As the day was rather warm we decided that a cool refreshing drink would be lovely. We looked for somewhere local to where we were and found a place in Sergeantsville, that had a 5 star rating on Yelp so, we thought we’d check it out. It turned out to be the Sergeantsville General Store that sold one of almost everything.

Sergeantsville General Store

Sergeantsville General Store

Polka Bill Fleming

Polka Bill

It was a nice place with friendly people and that is where we met ‘Polka Bill Fleming’ – a seventy-something year old local radio DJ. He seemed to hang out there and lived just down the road. He was very interested in the Smart Electric Drive and had many questions for us. He told us a bit about the area and about the only covered bridge remaining in New Jersey, that just happened to be a couple of miles down the road. That then would be our next destination, it was unplanned but we had no worries as we still had over 40% battery and more than enough miles to get us back home, so off we set. The bridge is rather a short bridge, so after driving through it, I jumped out of the car while my sidekick did a loop around so I could take some photos of the Smart Electric Drive emerging from the bridge – old meets super new. The bridge sounded a little bit rickety so I was glad we were in a lightweight vehicle.

2015 Smart Electric Drive under the last remaining Covered Bridge in New Jersey

2015 Smart Electric Drive under the last remaining Covered Bridge in New Jersey

We drove on a little further to loop around, crossed a bridge in Stockton and realised that we’d actually crossed over the state line into Pennsylvania! Oops!

After another photo opportunity we put the return route into the navigation and set off with enough range plus a little to spare – hopefully! Only joking we had plenty!

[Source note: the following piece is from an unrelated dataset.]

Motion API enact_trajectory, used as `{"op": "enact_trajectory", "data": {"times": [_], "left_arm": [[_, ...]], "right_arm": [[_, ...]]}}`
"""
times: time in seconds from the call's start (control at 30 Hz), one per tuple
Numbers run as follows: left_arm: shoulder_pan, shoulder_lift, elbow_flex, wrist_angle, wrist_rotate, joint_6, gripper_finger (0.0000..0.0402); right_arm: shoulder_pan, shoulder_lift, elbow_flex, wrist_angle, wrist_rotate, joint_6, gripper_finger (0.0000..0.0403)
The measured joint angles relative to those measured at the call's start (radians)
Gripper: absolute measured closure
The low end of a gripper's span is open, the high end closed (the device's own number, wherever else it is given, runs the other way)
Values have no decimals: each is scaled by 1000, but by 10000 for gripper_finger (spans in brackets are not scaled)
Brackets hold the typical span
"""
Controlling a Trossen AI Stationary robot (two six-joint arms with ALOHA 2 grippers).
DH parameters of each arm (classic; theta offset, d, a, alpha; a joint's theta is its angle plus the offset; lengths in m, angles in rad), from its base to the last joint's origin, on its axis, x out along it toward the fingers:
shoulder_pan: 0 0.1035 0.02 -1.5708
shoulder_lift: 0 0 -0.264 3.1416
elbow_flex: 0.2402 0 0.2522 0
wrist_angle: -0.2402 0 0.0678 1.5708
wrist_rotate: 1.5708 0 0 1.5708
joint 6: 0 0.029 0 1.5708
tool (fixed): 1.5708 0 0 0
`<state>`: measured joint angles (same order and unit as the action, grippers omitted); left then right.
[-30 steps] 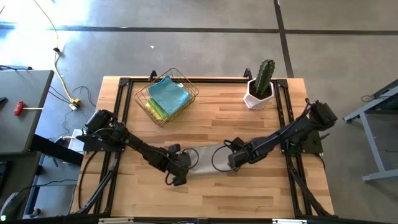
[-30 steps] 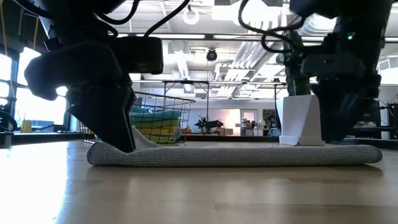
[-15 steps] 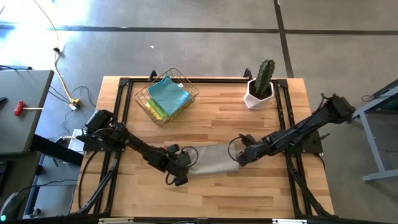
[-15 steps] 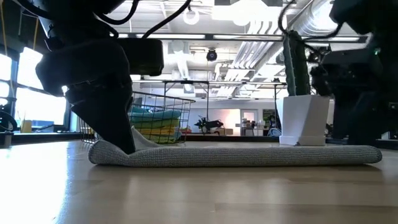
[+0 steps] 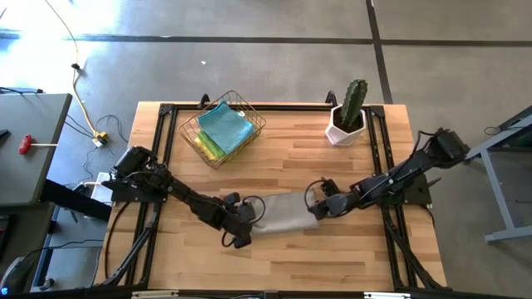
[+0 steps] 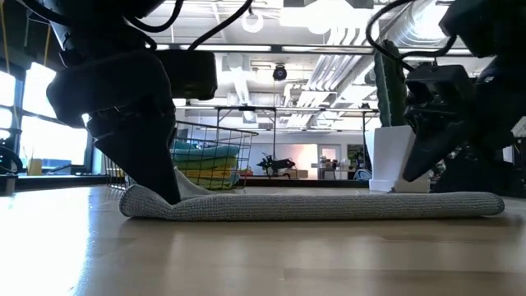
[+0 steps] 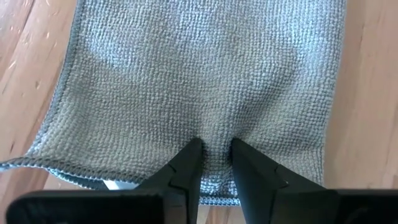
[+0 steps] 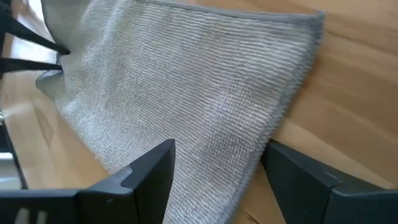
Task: Fold microfiber towels
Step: Fold the gray microfiber towel
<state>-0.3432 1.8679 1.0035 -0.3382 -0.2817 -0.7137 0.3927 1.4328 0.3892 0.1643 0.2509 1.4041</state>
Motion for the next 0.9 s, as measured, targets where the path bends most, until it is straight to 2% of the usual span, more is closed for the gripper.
{"op": "enact_trajectory", "data": {"times": [0.23, 0.33, 0.5, 0.7, 0.77, 0.9], "left_arm": [[0, 1, 0, 6, -14, 28, 325], [0, 1, 0, 6, -16, 28, 325], [0, 1, 0, 4, -18, 36, 326], [0, -7, 0, 1, -18, 90, 326], [0, -14, -1, -6, -18, 104, 326], [0, -51, -4, -27, -23, 132, 326]], "right_arm": [[0, 51, 68, -8, 5, -65, 166], [0, 67, 83, -9, 4, -77, 181], [-1, 75, 87, -16, 3, -70, 249], [0, 75, 87, -33, -1, -80, 378], [-1, 75, 88, -40, -20, -99, 394], [-9, 73, 89, -76, -46, -77, 389]]}}
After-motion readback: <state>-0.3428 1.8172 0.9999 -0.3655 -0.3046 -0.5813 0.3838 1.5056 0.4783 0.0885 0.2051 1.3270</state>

The Smart Electric Drive was performing really well, the percentage charge was pretty much matching the miles driven.

At exactly 100 miles, we snapped the State-of-Charge gauge.

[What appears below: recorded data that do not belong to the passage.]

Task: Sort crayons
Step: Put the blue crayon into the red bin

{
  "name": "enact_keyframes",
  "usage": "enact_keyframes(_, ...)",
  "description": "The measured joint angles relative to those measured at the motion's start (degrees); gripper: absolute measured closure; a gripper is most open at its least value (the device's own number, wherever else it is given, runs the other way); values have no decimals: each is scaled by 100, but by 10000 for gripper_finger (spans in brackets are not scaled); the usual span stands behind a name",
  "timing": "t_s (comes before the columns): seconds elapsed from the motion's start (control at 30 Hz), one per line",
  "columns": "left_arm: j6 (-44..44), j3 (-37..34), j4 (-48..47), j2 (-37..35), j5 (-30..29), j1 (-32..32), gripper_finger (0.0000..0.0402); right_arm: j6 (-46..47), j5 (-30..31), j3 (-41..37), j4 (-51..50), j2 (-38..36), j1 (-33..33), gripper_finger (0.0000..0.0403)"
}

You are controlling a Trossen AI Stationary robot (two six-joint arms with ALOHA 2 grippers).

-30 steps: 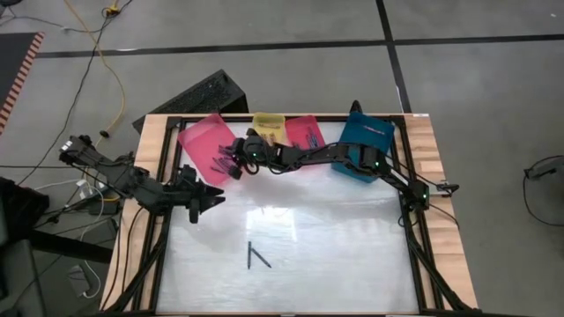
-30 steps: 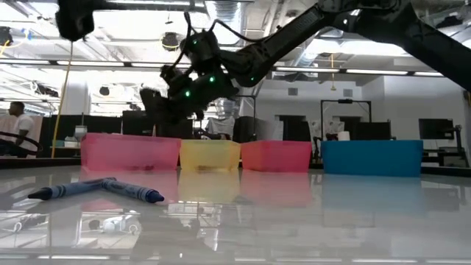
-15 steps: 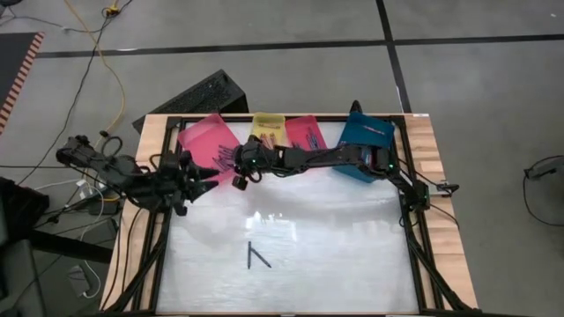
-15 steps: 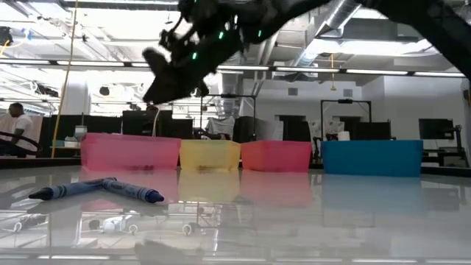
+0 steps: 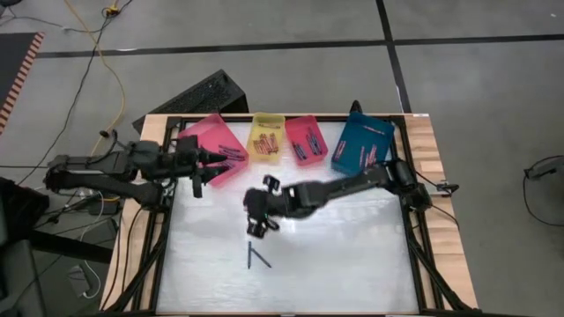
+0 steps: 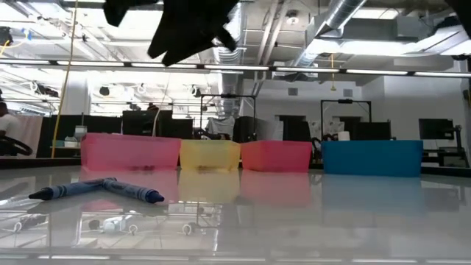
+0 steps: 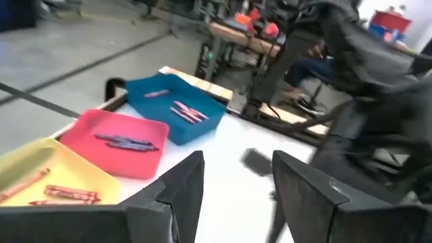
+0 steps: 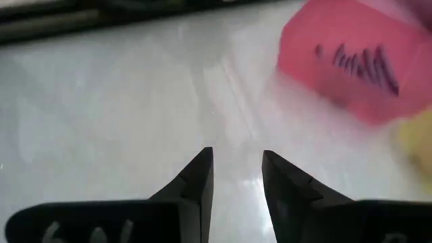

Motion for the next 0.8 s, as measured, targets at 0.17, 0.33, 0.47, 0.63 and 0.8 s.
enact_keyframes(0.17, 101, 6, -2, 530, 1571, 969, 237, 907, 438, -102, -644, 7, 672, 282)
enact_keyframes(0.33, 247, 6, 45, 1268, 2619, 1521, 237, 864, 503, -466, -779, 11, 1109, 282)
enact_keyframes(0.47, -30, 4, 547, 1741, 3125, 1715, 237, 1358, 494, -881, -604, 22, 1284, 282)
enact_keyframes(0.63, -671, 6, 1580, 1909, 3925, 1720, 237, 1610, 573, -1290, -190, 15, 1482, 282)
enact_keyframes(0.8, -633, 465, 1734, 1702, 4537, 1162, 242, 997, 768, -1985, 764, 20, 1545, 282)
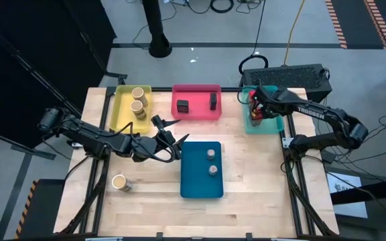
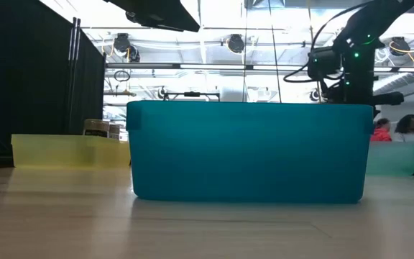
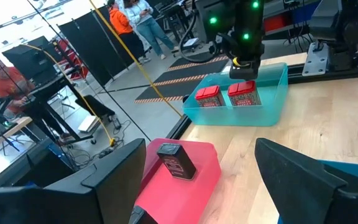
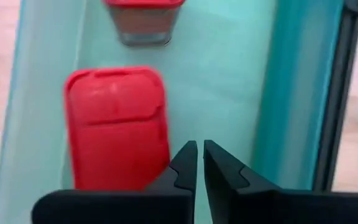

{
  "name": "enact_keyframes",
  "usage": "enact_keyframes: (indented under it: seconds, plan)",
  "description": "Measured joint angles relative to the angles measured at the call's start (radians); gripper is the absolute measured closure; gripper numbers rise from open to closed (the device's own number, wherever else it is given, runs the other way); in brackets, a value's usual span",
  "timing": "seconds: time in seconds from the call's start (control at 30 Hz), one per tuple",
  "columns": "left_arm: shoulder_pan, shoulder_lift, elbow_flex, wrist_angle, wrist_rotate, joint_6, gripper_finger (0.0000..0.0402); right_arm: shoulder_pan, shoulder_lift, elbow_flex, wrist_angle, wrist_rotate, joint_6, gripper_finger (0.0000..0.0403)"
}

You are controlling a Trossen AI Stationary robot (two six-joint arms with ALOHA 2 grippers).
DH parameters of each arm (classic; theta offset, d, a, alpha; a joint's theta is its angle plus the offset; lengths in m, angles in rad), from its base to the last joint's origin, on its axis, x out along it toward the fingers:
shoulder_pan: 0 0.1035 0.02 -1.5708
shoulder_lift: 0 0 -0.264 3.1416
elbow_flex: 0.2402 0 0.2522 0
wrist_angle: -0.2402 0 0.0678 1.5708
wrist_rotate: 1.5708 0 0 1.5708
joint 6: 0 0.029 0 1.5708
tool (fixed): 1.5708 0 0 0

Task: Sort spices by type
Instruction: Put the red seasoning can into the green bin, then adjust the red seasoning can in the green bin

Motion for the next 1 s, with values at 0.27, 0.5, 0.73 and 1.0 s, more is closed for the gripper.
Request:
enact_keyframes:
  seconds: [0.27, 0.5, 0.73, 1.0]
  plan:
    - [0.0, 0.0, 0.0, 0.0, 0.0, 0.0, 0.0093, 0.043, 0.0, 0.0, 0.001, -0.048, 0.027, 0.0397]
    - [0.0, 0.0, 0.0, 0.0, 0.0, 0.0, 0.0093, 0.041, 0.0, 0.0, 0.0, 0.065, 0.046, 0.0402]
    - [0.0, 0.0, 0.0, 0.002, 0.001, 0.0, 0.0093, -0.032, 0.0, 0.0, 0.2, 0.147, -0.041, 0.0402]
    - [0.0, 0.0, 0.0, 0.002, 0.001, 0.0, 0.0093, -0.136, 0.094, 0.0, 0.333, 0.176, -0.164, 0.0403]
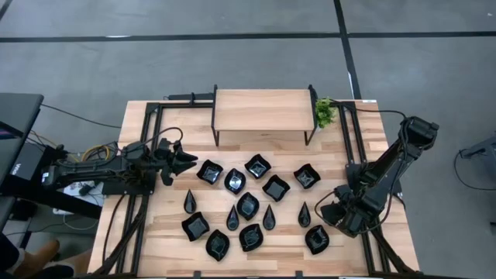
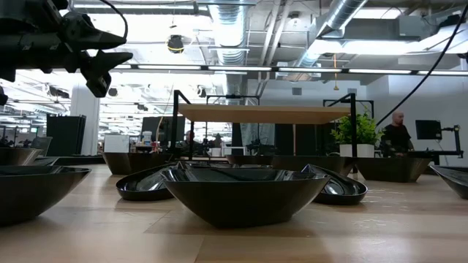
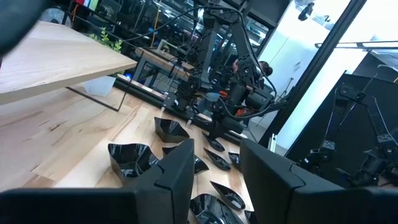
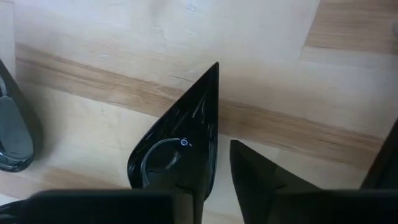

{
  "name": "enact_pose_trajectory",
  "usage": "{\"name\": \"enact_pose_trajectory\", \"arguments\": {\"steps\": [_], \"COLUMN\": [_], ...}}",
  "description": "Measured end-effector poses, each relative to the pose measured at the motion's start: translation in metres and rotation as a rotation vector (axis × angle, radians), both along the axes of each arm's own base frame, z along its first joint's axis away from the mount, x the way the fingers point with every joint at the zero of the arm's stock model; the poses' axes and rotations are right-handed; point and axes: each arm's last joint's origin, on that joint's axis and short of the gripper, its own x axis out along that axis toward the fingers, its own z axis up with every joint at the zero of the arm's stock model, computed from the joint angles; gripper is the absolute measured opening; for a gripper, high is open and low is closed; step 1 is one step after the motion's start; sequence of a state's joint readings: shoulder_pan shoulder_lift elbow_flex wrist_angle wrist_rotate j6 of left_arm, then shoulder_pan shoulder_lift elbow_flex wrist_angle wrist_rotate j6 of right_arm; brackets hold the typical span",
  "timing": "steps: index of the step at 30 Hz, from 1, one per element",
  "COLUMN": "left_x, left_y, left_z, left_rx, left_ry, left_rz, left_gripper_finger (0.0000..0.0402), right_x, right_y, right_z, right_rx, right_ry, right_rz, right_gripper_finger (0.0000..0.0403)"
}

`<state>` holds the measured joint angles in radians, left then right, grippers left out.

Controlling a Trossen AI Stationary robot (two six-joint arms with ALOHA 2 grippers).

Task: Pick & Place Mini shaped plates
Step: Put the black drop shaped plate on the shelf

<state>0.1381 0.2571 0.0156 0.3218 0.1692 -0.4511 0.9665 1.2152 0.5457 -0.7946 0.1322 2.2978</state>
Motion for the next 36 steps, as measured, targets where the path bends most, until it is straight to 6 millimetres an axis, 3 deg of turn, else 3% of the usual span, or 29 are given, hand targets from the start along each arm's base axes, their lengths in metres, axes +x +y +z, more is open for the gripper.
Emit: {"name": "enact_pose_trajectory", "arguments": {"steps": [6, 18, 30, 36], "left_x": [0.000, 0.000, 0.000, 0.000], "left_y": [0.000, 0.000, 0.000, 0.000], "left_z": [0.000, 0.000, 0.000, 0.000], "left_rx": [0.000, 0.001, 0.001, 0.001], "left_ry": [0.000, -0.001, -0.002, -0.002], "left_rz": [0.000, 0.000, 0.000, 0.000], "left_gripper_finger": [0.0131, 0.0131, 0.0131, 0.0131], "right_x": [0.000, 0.001, 0.005, 0.010], "right_y": [0.000, 0.001, 0.007, 0.008], "right_z": [0.000, 0.002, 0.031, 0.058], "right_rx": [-0.001, -0.002, -0.036, -0.056], "right_ry": [0.001, 0.000, 0.013, -0.083], "right_rz": [0.000, 0.004, 0.021, 0.015], "right_gripper_finger": [0.0027, 0.0004, 0.0001, 0.0001]}}
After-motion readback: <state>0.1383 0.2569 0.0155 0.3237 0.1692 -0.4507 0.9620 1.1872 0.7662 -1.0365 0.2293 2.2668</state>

We live at the top of a mountain ridge and on the last long hill to our house we wondered if we would lose a lot of miles but, it turned out to be not too much and, as we approached our road we still had a few percent of battery left. We decided to continue on a bit further and see just how close we could get it to empty. We had already passed the 100 miles driven point so now it was exciting to see just how many more miles we could get out of the battery, while staying close to home – you know just in case, seeing as this was the first time trying this. As we drove along the percentage started to drop until we were at 1%. We decided to push it just a bit further and with 0% showing on the state of charge and with 110 miles driven we pulled into the driveway figuring we had probably pushed it to the limit. But, on checking the app once back in the house, it reckoned we could have driven another 2 miles! This suggests that there is a little bit more when you reach zero, which is good to know but I wouldn’t want to push it too far. As a little test, even at zero, flooring the accelerator in the Smart still delivered 100% power, so even with nothing left in the pack, the Smart was still zippy! Once back in the garage and plugged in you could almost hear the Smart Electric Drive slurping up all the electrons it could.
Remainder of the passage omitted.